HOW TO COMPLETE THIS TASK:
Match the string "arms" against each line below, and copy every line that matches.

======== DATASET SECTION

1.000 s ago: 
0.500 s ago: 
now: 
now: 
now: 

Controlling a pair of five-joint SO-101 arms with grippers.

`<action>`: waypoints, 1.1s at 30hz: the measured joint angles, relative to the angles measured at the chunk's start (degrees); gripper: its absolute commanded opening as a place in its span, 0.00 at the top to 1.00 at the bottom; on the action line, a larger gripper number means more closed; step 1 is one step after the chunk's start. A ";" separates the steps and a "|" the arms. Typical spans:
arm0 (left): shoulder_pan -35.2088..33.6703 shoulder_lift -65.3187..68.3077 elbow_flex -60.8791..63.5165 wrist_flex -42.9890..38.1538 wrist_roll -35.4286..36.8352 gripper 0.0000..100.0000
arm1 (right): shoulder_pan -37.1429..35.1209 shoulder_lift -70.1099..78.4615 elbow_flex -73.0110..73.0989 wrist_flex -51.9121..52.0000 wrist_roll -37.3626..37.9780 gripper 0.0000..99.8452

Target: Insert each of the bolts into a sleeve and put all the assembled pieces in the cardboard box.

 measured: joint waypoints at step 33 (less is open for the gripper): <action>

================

RESPONSE:
Controlling a pair of five-joint SO-101 arms with grippers.
`<action>`: waypoints, 1.1s at 30hz: the measured joint angles, relative to the angles measured at the chunk's start (degrees); gripper: its absolute commanded opening as a place in its span, 0.00 at the top to 1.00 at the bottom; on the action line, a larger gripper number means more closed; step 1 is one step after the chunk's start. A ";" separates the steps and a "|" the arms. Typical spans:

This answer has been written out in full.